ITER NEWSLINE
124
Alcator C-Mod, a unique test-platform for ITER
Paul Rivenberg, MIT Plasma Science and Fusion Center
Alcator C-Mod, a unique test-platform for ITER
From the control room, graduate students perform experiments on the Alcator C-Mod tokamak to support their thesis work.
In the northwest corner of MIT, away from the hustle of the campus center, a team of scientists, engineers, technicians, graduate and undergraduate students are investigating fusion, the energy of the sun and stars. The Nabisco Laboratory at the Plasma Science and Fusion Center (PSFC) is home to the Alcator C-Mod tokamak, an experiment that seeks to understand how to create a virtually endless source of energy on Earth.
Although the fusion process occurs naturally in the sun and the stars, on earth it requires unique machines, special knowledge, collaboration and a great deal of patience. A star has such a large mass that its own gravity holds its plasma together, allowing fusion reactions to continue and energy to be produced. In laboratory devices, because plasma particles will follow magnetic fields, magnets are used to hold the plasma together and away from the walls of its container, to confine it long enough for fusion to occur.
C-Mod is the third in a series of Alcator tokamaks developed at MIT since the 1960s. Characterized by a donut-shaped vacuum chamber wrapped in high-field magnets, the Alcator approach makes it possible to produce very dense and well-confined plasmas in a relatively compact device. (The name
"Alcator" comes from alto campo torus: high field torus.) This approach allowed an earlier experiment, Alcator C, to produce the first magnetically confined plasma with sufficient density and confinement to eventually achieve "breakeven." To actually realize breakeven would require higher temperatures than those reached in Alcator C.
The Alcator C-Mod reactor, in operation since 1993, has the highest magnetic field and the highest plasma pressure of any fusion reactor in the world, and is the largest fusion reactor operated by any university.

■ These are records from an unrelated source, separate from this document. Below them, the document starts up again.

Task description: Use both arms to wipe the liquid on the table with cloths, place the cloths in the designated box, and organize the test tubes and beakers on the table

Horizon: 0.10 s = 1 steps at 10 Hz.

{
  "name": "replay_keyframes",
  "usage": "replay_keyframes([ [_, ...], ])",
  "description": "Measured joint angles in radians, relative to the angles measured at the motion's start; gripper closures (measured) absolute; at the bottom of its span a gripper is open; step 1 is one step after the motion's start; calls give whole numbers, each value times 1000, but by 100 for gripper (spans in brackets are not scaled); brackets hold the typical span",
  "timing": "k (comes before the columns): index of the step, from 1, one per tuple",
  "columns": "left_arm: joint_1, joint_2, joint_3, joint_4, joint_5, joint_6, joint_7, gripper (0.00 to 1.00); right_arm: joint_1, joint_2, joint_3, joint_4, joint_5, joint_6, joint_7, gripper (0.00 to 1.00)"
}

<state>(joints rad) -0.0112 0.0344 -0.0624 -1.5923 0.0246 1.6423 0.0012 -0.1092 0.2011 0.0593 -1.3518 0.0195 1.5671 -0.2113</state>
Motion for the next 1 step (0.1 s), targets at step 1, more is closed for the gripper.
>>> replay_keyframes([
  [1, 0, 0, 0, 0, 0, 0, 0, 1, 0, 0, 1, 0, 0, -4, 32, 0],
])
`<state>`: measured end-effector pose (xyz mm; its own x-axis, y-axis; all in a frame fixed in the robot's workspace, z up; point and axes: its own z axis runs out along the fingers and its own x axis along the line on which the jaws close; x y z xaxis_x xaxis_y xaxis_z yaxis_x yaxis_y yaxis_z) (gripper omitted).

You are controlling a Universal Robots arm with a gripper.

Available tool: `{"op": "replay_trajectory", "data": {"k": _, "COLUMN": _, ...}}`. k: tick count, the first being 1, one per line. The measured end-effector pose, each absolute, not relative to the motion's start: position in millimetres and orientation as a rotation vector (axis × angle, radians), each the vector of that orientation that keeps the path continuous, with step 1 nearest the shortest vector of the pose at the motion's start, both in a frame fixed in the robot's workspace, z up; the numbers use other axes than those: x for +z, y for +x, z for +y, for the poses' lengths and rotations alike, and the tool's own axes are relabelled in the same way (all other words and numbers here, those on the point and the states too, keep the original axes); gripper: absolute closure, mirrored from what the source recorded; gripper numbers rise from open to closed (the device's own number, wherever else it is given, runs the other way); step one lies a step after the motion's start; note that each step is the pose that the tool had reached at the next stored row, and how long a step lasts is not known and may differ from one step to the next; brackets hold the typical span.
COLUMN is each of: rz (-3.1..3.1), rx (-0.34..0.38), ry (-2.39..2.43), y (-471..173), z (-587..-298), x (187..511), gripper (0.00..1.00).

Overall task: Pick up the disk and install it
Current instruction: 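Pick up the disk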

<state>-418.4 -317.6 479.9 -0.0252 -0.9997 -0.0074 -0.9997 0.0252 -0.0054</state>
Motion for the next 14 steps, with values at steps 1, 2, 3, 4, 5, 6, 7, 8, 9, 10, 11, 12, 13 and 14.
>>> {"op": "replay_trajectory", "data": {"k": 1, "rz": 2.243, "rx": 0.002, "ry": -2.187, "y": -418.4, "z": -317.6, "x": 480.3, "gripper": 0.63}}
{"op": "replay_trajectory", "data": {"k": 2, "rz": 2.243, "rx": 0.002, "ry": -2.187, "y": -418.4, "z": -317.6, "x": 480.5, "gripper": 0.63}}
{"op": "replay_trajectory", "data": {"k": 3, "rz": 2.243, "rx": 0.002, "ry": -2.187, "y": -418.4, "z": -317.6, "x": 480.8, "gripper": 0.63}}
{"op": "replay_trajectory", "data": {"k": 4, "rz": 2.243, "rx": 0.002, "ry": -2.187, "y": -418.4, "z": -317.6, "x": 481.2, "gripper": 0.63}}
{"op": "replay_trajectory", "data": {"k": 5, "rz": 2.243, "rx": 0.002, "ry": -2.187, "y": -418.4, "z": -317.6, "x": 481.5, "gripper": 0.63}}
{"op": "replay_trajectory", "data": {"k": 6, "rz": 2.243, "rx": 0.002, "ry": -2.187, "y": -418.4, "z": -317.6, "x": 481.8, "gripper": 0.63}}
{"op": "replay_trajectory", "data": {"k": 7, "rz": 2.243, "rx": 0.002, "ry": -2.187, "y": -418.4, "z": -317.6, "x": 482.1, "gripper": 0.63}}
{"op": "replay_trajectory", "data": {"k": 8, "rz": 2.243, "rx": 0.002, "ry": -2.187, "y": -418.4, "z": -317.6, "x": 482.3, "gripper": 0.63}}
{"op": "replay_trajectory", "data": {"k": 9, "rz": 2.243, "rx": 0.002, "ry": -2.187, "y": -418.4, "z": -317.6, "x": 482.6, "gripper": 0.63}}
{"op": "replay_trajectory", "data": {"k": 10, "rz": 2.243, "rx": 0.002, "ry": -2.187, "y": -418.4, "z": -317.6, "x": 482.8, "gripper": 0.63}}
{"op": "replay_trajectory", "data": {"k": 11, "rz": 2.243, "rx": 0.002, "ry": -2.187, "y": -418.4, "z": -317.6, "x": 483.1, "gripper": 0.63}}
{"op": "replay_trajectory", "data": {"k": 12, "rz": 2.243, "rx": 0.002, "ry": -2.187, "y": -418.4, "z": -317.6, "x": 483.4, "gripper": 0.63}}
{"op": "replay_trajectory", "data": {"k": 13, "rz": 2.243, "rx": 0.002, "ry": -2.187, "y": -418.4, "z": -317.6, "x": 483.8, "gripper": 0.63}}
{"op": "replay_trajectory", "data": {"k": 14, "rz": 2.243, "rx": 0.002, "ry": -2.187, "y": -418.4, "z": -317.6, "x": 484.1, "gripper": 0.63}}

Research on Alcator C-Mod focuses on several key issues:
Divertor Physics: Alcator C-Mod has a unique divertor system that uses specially shaped magnetic fields to "scrape'' away the cooler, outer edge of the plasma, draw it into an isolated channel on the bottom of the vacuum vessel, then pump it out of the machine. This is necessary because some ions escape from Alcator C-Mod's "magnetic bottle," and collide with the wall of the vacuum vessel, where they deposit their energy and become neutralized. Efficient divertor systems will be key elements in future fusion plants.
Plasma Control: The shape and position of the plasma is important. The edges of the plasma should be held away from the wall. Touching the wall cools the tenuous plasma and impairs the cleaning action of the divertor system. An elongated plasma shape, taller than it is wide, produces superior heating and confinement. The "Physics Operator" uses graphical computer tools to program the plasma's shape (and other parameters) before each shot. Fast feedback systems control magnet currents, gas valves, and other equipment during the shot to produce the desired results.
Radio Frequency Heating: Ions in the center of the plasma circulate around the magnetic field lines 80,000,000 times each second. When radio waves at 80 MHz, the ''ion cyclotron'' frequency, are injected into the plasma, the central ions absorb the wave energy, heating the plasma. Alcator C-Mod employs three antennae, and to date a total of five million watts of net power has been injected to heat the plasma to 80 million degrees Celsius at densities expected in ITER. The experiment seeks to discover how to optimize radio frequency heating in compact, high-field tokamaks, and to use the flexibility of this technique to study confinement and control of the plasma.
Research scientists, engineers and graduate students await the next shot at the Alcator C-Mod control centre.
Microwave current drive: A second high-power radio wave system has been added to the C-Mod facility. Operating at higher frequency (4.6 billion cycles per second), in the microwave range, these waves couple to the hot electrons in the plasma. By launching the microwaves so that they propagate preferentially in one toroidal direction, researchers can use the power to push electrons in the direction parallel to the magnetic field, driving large electrical currents in the plasma. In this way, researchers can achieve a more favorable twist in the total magnetic field, creating conditions that can help suppress turbulence and increase confinement. This approach is also the most promising for ultimately allowing tokamaks to operate in steady state.
These areas of research, and the diagnostics used to explore them, are typical subjects of doctoral dissertations. Alcator C-Mod is one of the premier experimental facilities for training the next generation of plasma scientists. Typically there are about 30 graduate students working on Alcator C-Mod. On any given day a student could be running the experiment, collecting data and gaining new insights into plasma behavior.
Research on Alcator C-Mod contributes to an international tokamak project, being built in France: ITER. Designed to study the science of "self-sustained" (burning) plasma, ITER will be the largest tokamak ever created.
Fusion energy research at the MIT Plasma Science and Fusion Center is supported by the Office of Fusion Energy Sciences, US Department of Energy.